Tra gli esempi di collaborazione, viene in mente l’uso orbaniano del software di spionaggio israeliano Pegasus contro giornalisti e oppositori emerso nel 2021, forma di controllo a cui si aggiunge oggi il divieto di assemblea con tanto di sorveglianza facciale che sarà testato contro il gay pride (Bruxelles ha detto questo mercoledì di non escludere una procedura di infrazione contro il recente provvedimento orbaniano).
E si pensi anche al fatto che pochi giorni fa il separatista serbo Dodik, spalleggiato da Putin e Orbán, abbia potuto trovarsi in Israele nonostante il mandato d’arresto della corte bosniaca.
Il lato buio di Budapest
Il governo ungherese non si limita a sostenere in tutto e per tutto la linea di Netanyahu; dopo il 7 ottobre si è distinto nel consesso Ue come falco filo Bibi, con tanto di disastri diplomatici innescati dal commissario orbaniano Olivér Várhelyi (annunciò sui suoi social lo stop degli aiuti Ue ai palestinesi). Orbán in Ue dà prova costante di doppi standard: con l’unica coerenza dell’intesa tra illiberali, usa l’argomento della pace contro Kiev e dimentica la pace per il massacro a Gaza.

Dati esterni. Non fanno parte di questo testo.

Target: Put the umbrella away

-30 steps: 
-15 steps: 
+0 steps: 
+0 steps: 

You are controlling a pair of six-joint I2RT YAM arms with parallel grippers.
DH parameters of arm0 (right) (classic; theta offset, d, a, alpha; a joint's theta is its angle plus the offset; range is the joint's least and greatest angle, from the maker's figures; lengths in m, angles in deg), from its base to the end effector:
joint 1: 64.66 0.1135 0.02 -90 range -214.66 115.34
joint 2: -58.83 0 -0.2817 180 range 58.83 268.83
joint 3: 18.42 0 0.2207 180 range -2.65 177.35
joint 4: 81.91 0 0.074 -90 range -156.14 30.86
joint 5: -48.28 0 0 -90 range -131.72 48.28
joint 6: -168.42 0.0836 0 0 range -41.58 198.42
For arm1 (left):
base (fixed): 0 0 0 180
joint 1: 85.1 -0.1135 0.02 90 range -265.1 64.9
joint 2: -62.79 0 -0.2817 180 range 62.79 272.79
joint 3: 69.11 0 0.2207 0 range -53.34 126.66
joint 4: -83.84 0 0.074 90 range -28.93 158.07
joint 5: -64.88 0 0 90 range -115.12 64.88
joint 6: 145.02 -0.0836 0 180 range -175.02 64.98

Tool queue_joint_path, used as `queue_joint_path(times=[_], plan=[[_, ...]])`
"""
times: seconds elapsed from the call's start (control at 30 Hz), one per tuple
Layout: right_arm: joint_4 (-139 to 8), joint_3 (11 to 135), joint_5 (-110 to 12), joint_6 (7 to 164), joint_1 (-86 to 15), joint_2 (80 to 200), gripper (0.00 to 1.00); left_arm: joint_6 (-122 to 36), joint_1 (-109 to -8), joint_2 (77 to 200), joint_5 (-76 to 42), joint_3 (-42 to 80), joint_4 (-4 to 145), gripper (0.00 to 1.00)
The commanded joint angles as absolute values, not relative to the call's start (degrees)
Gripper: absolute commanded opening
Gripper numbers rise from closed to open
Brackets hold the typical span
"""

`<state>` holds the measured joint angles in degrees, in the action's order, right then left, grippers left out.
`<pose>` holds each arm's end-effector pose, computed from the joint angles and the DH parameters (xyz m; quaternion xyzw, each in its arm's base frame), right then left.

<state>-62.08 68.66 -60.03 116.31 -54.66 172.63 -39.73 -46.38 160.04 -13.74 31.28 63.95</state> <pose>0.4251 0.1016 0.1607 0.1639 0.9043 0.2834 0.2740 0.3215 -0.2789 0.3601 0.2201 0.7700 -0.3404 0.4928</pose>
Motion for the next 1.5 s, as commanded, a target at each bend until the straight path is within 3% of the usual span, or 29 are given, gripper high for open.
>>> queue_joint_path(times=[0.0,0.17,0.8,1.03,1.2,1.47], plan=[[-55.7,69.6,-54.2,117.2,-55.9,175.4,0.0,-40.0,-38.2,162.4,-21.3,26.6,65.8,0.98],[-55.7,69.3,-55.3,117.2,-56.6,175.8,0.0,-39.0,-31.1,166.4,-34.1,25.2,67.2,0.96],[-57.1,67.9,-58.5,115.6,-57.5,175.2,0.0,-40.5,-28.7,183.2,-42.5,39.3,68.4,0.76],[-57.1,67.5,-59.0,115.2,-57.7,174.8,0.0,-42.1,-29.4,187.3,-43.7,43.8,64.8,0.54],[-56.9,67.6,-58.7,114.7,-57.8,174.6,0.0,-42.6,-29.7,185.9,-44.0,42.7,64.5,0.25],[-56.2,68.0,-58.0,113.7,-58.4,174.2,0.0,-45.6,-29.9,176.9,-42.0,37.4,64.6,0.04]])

E Gaza sarà tra i temi discussi a Budapest. La versione in chiaro – quel che viene detto a The Times of Israel – è che «Netanyahu sta cercando di costruire una coalizione di paesi il più ampia possibile a sostegno dei piani di Trump per Gaza», che includono lo sfollamento forzato della popolazione della striscia e la ricostruzione “in stile resort”.
Ma la permanenza di Netanyahu è talmente prolungata (fino a domenica) da far ritenere plausibile a più di interlocutore ungherese esperto di sicurezza che in questi giorni possano svolgersi in realtà incontri riservati di una certa complessità: una delle ipotesi di cui si rumoreggia è che l’Ungheria possa essere terreno di incontro con l’Iran, che tra tutti i filoisraeliani si fida di Orbán più degli altri, anche per i suoi rapporti con Mosca.